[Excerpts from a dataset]
★ ★ ★

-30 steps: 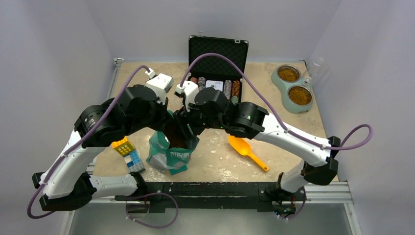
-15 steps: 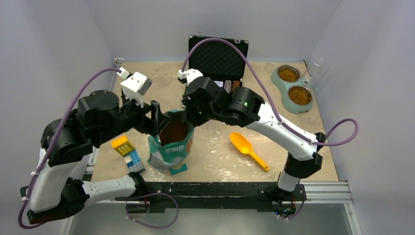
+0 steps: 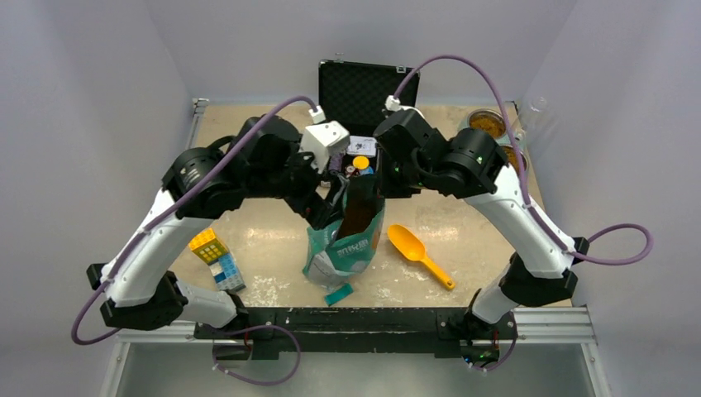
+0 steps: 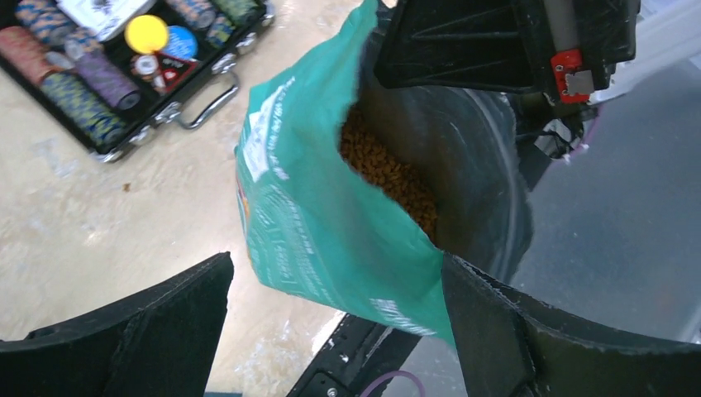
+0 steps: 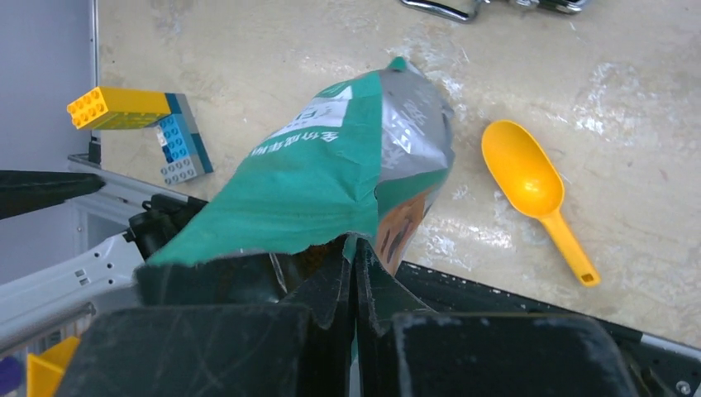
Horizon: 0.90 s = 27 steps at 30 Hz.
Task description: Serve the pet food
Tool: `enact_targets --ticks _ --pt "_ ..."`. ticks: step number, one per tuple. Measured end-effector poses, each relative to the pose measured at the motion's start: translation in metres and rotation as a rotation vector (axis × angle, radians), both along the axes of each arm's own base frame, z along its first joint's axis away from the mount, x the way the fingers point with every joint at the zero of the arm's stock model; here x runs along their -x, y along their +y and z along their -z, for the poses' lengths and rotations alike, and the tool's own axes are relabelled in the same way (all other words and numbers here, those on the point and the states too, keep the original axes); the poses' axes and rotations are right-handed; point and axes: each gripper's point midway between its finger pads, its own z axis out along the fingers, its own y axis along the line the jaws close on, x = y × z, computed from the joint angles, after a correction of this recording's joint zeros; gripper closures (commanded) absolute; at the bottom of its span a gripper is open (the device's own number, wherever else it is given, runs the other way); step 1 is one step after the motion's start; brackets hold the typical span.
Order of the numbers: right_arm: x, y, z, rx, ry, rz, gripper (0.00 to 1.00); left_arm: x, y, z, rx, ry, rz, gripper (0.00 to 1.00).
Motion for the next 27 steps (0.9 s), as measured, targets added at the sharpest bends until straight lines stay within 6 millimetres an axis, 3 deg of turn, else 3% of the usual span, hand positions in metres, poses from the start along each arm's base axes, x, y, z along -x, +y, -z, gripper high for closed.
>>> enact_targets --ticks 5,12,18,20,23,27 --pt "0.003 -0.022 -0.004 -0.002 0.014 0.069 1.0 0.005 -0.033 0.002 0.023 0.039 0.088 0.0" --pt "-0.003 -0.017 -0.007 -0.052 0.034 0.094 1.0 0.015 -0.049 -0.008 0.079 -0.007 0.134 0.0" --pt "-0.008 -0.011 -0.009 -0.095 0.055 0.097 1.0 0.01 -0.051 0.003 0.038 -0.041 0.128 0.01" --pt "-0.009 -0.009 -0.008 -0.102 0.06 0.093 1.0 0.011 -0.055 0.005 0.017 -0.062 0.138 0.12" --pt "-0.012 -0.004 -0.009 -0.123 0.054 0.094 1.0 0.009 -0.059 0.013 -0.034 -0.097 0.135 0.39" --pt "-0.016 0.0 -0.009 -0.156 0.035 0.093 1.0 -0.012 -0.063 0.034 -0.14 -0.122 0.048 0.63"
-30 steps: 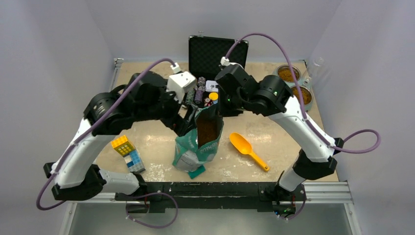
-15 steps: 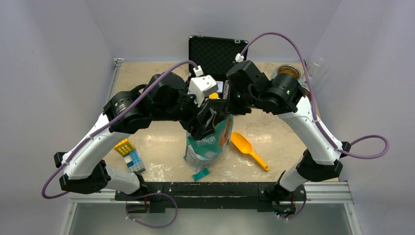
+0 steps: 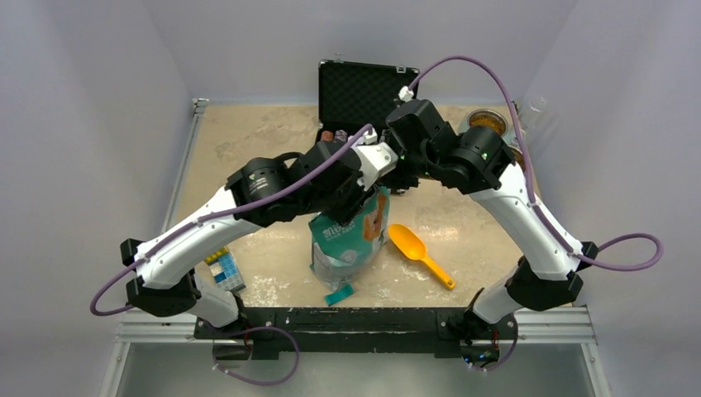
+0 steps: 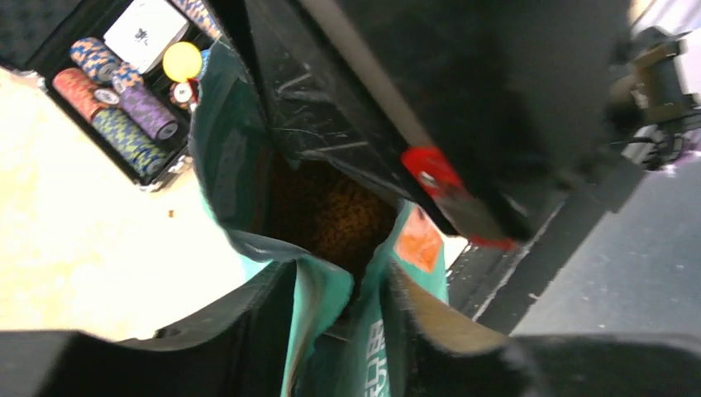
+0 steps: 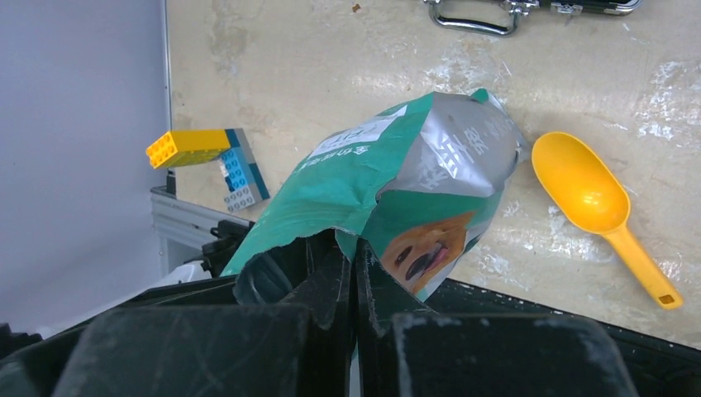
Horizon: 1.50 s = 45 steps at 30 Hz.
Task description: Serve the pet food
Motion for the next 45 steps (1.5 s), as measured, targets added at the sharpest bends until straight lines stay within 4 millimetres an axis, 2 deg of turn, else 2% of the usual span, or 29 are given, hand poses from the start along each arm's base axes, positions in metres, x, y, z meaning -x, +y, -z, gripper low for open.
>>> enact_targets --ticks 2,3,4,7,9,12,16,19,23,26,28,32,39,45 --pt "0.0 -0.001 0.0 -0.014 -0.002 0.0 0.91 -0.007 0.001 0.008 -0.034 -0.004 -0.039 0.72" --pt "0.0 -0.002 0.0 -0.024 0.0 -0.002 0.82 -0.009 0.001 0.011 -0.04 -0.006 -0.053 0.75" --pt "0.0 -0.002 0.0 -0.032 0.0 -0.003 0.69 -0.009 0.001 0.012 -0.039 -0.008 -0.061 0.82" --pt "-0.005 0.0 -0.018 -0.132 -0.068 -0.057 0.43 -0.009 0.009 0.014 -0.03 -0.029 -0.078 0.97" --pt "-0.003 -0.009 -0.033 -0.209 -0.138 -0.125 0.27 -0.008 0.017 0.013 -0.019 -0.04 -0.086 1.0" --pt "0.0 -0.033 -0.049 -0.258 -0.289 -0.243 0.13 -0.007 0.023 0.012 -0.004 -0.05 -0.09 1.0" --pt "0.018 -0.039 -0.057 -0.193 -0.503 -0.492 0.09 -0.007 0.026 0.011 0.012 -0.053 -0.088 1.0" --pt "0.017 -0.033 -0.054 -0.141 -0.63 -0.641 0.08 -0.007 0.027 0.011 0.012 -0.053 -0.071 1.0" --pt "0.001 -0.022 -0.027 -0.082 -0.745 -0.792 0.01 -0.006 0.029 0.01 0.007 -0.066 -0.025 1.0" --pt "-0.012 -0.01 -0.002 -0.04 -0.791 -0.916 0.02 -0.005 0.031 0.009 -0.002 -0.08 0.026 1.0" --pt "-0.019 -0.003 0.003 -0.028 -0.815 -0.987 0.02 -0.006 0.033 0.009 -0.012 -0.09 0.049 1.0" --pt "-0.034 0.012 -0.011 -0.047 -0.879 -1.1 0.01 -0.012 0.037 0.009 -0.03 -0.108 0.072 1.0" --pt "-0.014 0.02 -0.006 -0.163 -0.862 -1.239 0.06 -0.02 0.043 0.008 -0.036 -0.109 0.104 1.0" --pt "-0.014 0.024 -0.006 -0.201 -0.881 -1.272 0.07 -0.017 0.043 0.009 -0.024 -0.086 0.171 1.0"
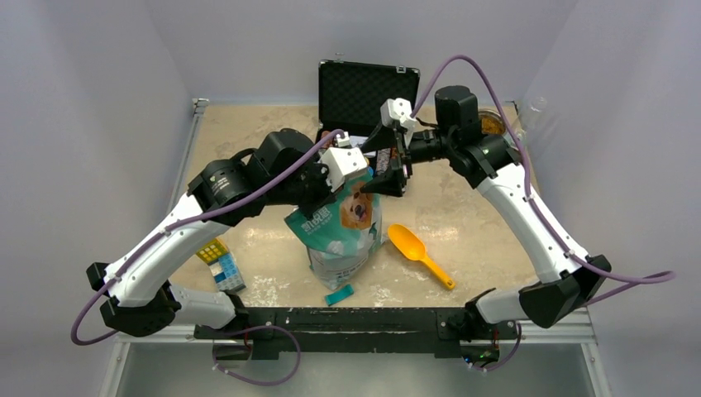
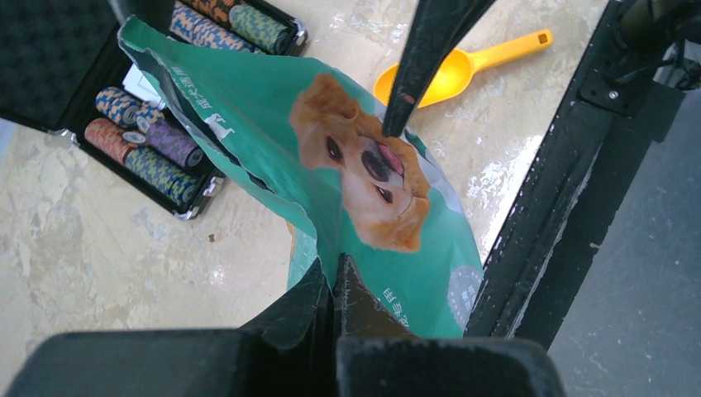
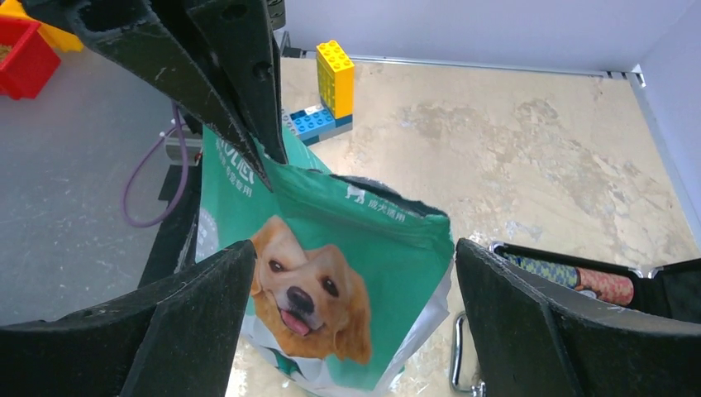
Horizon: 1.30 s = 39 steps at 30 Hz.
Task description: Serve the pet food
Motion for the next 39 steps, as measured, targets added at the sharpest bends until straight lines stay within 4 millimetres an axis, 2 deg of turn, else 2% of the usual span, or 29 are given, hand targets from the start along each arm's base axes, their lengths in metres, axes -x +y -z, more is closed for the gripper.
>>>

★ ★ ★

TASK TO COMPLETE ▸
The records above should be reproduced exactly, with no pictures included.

SOLVED EXERCISE ▸
-30 steps: 
-15 steps: 
+0 steps: 
+0 steps: 
+0 steps: 
Horizon: 0.90 s = 27 steps at 30 Hz.
Task description: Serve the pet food
Tool: `enact_targets --ticks _ --pt "_ ..."`. ticks: step number, one per tuple. Measured end-effector poses, each relative to the pose measured at the motion's start: translation in metres and rotation as a rotation vector (axis × angle, radians), both along the axes of each arm's own base frame, z along its first joint's axis away from the mount, x the way the fingers point with every joint at the zero of the arm's stock model; here x runs along their -x, y along their +y and z along their -z, for the poses' lengths and rotations alike, and the tool's own axes are relabelled in the same way (all other words and numbers here, those on the point and the states too, keep the original axes); the poses' axes and rotations are right-handed; point and axes: each gripper's point midway between its finger pads, its own z axis out along the fingers, its own y axis along the line the jaws close on, x = y × z, computed from the joint angles, after a correction of this recording's joint zeros; gripper closures (commanded) absolute; at the bottom of its span a gripper is open (the device's own number, wherever else it is given, runs the other way); step 1 is one step after the motion's start; brackets hold the typical span.
Order of the numbers: right_arm: x, y, z, rx, ry, rz, gripper (0.00 to 1.00); left_arm: x, y, z, rx, ry, rz, gripper (0.00 to 1.00).
Motion for the next 27 steps (0.9 s), as measured, targets added at the sharpest bends until straight lines stay within 6 millimetres an axis, 3 deg of turn, else 3% of the usual span, hand positions in metres, poses from the start along each arm's base axes, x, y, z along -x, +y, -z, gripper high for closed.
>>> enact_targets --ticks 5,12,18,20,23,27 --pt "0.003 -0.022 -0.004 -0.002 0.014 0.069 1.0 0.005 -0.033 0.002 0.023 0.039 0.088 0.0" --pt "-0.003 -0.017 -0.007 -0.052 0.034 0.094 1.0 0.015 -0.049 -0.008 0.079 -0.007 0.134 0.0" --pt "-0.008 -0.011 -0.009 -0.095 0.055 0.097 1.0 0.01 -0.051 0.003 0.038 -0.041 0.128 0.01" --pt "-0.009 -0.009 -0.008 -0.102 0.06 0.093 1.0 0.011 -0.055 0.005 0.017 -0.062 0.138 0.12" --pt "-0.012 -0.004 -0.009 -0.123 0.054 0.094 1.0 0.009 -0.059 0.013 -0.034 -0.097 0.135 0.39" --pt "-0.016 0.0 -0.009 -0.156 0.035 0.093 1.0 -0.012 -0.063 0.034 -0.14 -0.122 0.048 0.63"
-30 steps: 
-15 steps: 
+0 steps: 
+0 steps: 
+0 steps: 
Horizon: 1.50 s = 45 steps at 30 Hz.
Task description: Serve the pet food
Motion for the next 45 steps (1.5 s), as measured, targets added at the sharpest bends until straight lines stay within 4 millimetres an axis, 2 deg of turn, else 2% of the usual span, or 29 are given, hand poses from the start along each arm's base axes, positions in metres, x, y, z meaning -x, +y, -z, gripper low for open.
>>> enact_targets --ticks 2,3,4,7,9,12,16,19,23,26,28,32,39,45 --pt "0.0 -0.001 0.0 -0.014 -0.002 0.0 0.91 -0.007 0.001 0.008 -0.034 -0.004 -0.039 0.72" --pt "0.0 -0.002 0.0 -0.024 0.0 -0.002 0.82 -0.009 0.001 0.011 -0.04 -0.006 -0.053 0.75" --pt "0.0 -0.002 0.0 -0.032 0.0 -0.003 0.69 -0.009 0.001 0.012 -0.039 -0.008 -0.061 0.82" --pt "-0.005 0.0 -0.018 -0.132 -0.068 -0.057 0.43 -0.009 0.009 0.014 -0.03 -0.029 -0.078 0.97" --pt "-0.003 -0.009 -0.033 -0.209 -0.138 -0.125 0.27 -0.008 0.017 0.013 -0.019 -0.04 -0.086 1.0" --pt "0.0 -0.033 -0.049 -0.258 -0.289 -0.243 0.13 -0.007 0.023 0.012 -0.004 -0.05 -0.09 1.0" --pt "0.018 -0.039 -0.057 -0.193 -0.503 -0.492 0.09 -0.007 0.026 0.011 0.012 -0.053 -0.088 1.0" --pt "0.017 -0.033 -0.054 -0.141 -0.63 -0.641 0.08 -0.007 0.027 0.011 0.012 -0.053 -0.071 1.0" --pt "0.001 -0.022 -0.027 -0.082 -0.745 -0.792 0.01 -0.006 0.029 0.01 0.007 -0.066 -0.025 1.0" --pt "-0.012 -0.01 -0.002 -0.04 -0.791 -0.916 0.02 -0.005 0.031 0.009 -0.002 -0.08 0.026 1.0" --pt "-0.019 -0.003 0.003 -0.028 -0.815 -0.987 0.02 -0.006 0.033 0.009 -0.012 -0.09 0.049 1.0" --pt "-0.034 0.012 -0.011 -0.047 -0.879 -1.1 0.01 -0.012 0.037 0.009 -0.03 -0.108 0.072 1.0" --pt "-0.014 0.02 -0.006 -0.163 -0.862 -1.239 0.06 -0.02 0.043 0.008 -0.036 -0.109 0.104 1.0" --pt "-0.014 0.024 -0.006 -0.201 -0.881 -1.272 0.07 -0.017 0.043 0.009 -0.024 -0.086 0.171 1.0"
Horizon: 1.30 s = 39 steps at 30 Hz.
Task description: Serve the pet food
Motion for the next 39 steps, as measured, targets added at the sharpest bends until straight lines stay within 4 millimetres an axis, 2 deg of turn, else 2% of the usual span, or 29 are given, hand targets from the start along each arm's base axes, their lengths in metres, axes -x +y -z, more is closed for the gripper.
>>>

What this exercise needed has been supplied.